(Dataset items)
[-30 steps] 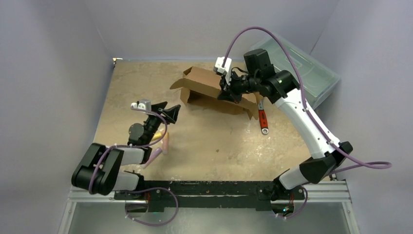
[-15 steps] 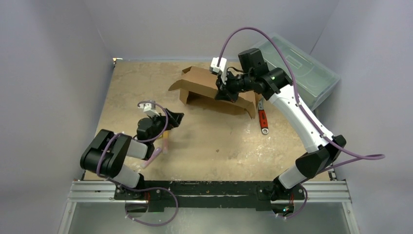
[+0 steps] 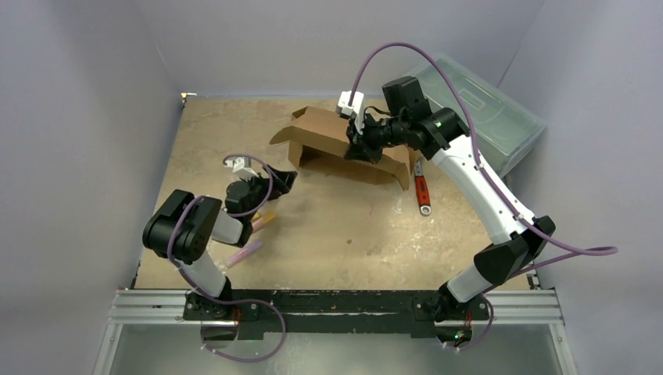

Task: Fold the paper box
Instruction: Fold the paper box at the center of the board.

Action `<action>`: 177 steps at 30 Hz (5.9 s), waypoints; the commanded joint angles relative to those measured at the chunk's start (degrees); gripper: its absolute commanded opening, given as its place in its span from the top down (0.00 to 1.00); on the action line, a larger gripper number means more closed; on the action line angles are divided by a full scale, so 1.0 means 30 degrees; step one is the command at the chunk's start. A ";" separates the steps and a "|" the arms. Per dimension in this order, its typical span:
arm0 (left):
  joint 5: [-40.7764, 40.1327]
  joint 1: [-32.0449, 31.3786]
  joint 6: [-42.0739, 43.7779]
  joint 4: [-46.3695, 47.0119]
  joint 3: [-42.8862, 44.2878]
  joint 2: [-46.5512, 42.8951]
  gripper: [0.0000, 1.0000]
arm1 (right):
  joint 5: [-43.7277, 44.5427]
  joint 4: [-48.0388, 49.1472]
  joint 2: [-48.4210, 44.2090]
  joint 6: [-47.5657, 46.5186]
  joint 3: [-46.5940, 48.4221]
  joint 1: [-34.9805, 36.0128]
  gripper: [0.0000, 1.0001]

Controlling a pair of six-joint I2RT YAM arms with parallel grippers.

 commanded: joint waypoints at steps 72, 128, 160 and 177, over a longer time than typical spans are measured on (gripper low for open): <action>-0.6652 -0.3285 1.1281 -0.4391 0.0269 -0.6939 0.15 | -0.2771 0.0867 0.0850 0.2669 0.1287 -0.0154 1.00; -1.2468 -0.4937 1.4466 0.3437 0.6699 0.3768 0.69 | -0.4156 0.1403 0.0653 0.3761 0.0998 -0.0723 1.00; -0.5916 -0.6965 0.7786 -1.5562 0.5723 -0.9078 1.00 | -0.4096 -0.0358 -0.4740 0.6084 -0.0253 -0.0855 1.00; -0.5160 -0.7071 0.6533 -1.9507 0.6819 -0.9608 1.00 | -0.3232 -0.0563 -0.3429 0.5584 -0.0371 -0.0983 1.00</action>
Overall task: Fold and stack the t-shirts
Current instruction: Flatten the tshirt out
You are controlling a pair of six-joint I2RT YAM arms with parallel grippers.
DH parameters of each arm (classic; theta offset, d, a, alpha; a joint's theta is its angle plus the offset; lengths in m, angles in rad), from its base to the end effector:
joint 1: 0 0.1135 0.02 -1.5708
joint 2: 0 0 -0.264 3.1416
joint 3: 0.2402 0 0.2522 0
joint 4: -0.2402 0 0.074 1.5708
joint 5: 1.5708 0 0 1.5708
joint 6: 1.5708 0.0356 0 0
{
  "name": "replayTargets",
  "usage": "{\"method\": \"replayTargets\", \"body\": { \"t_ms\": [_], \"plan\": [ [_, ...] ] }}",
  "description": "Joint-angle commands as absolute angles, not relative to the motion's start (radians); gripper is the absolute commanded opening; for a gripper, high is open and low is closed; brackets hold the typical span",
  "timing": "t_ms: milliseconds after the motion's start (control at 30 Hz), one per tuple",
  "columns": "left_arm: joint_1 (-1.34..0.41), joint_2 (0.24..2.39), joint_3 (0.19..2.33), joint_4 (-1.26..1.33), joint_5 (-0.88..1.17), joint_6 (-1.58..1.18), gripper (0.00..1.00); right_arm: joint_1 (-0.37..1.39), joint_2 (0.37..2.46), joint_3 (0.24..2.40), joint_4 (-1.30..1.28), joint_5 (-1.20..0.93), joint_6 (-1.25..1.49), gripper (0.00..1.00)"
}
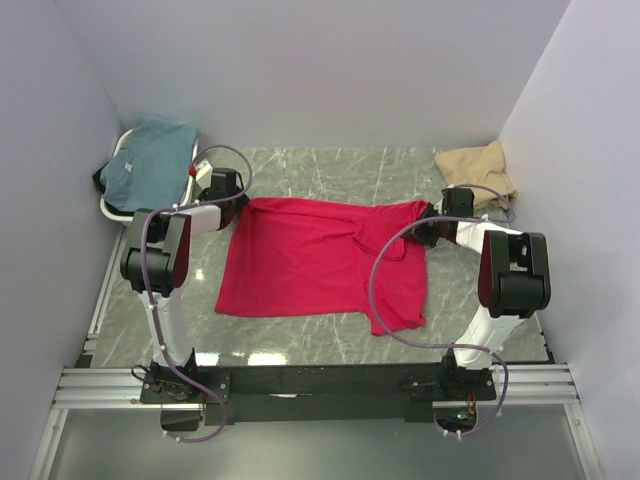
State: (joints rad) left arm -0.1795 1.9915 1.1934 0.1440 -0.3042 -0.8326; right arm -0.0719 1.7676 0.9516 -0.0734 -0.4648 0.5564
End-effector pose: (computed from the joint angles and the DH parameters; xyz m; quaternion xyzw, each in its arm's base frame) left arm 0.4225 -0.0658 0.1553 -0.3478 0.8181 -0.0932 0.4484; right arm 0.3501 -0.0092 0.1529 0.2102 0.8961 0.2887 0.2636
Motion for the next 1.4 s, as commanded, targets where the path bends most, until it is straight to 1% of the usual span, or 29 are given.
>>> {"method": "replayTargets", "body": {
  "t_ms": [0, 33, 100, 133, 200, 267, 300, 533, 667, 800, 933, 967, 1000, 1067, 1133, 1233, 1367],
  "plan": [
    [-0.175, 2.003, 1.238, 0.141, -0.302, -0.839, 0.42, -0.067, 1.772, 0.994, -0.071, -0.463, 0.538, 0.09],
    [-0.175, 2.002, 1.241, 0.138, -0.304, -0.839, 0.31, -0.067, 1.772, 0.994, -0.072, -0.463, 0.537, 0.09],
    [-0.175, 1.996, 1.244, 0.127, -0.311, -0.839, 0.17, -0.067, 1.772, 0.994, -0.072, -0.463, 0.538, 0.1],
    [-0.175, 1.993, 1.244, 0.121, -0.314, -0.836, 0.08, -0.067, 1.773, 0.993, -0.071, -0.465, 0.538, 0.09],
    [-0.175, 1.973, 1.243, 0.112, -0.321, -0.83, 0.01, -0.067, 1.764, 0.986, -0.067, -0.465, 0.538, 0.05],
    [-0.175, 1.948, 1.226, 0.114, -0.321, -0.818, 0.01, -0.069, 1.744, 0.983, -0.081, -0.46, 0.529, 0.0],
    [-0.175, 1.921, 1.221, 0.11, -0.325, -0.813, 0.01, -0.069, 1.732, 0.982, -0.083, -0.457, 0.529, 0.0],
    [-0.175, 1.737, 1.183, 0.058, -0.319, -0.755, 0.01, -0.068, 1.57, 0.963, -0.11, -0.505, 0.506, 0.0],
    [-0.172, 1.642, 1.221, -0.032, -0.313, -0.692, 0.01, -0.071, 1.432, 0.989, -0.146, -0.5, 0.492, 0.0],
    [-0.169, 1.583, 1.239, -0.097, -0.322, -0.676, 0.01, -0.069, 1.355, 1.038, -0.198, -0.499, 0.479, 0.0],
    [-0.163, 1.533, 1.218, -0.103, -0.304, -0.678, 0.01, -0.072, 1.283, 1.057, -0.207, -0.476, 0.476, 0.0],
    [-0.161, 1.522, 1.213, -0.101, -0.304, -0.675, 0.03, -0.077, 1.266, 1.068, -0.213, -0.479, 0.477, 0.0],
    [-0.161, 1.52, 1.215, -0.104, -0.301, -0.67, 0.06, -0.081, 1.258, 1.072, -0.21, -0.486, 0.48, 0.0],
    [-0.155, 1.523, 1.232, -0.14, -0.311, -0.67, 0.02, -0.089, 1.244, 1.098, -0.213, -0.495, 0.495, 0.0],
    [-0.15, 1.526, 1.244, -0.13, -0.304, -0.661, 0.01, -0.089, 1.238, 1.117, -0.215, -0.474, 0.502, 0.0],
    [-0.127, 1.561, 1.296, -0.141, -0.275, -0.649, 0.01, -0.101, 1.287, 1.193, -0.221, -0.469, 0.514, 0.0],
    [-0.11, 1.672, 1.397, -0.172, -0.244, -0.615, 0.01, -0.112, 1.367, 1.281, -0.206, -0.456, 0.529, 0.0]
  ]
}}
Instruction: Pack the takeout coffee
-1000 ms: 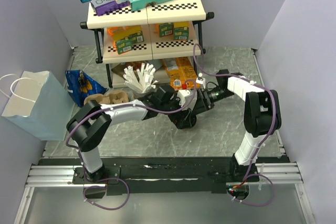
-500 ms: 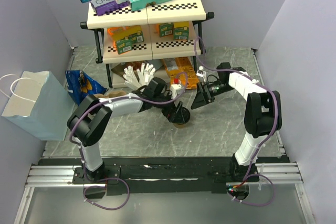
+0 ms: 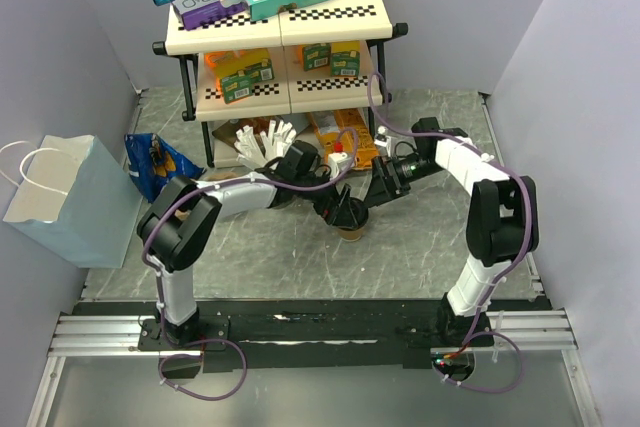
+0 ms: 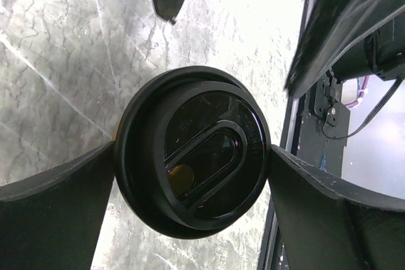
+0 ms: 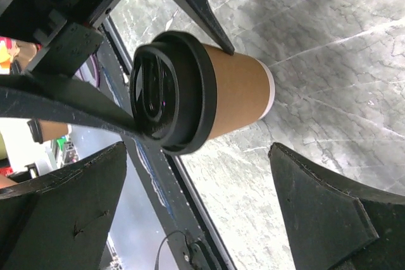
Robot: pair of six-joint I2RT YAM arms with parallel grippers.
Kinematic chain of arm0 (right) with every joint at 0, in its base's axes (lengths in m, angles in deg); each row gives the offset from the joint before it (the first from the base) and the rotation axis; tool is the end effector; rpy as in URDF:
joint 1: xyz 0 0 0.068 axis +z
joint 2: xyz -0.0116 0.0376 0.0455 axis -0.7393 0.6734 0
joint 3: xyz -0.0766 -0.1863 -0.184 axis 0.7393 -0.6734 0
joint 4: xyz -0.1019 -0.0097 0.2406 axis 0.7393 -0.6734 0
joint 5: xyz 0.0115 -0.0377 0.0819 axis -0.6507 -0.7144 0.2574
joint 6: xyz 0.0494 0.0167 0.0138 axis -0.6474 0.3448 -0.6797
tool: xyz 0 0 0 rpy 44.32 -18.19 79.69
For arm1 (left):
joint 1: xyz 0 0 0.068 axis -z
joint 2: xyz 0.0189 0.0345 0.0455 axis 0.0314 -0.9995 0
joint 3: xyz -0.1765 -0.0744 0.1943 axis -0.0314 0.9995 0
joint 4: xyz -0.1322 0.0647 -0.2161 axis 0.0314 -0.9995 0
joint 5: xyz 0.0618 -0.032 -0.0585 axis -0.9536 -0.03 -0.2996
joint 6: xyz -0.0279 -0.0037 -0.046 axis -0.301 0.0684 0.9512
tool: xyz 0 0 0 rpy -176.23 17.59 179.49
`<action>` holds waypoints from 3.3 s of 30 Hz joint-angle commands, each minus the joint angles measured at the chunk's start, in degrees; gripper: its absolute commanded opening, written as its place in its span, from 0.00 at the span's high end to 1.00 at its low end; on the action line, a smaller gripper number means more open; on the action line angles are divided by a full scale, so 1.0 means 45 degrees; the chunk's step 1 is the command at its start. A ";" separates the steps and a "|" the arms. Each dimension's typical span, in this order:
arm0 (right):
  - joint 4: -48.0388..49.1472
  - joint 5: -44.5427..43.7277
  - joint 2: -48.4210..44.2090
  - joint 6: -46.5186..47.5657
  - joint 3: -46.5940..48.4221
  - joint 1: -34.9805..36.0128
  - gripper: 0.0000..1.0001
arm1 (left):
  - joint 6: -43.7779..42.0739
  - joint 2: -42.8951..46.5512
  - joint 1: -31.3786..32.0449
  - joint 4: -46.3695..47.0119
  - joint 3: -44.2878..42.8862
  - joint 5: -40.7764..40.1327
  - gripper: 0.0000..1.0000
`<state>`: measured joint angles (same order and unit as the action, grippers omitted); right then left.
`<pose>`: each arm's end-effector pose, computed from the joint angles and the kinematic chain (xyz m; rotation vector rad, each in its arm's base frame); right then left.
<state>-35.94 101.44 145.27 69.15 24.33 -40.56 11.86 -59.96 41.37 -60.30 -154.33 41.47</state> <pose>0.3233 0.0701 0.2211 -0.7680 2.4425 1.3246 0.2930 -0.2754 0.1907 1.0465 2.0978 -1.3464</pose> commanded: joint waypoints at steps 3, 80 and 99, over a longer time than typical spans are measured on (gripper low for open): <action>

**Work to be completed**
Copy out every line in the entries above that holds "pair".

**Output for this exercise**
Controlling a pair of six-joint I2RT YAM arms with parallel grippers.
You are controlling a pair of six-joint I2RT YAM arms with parallel grippers.
Robot: pair of six-joint I2RT YAM arms with parallel grippers.

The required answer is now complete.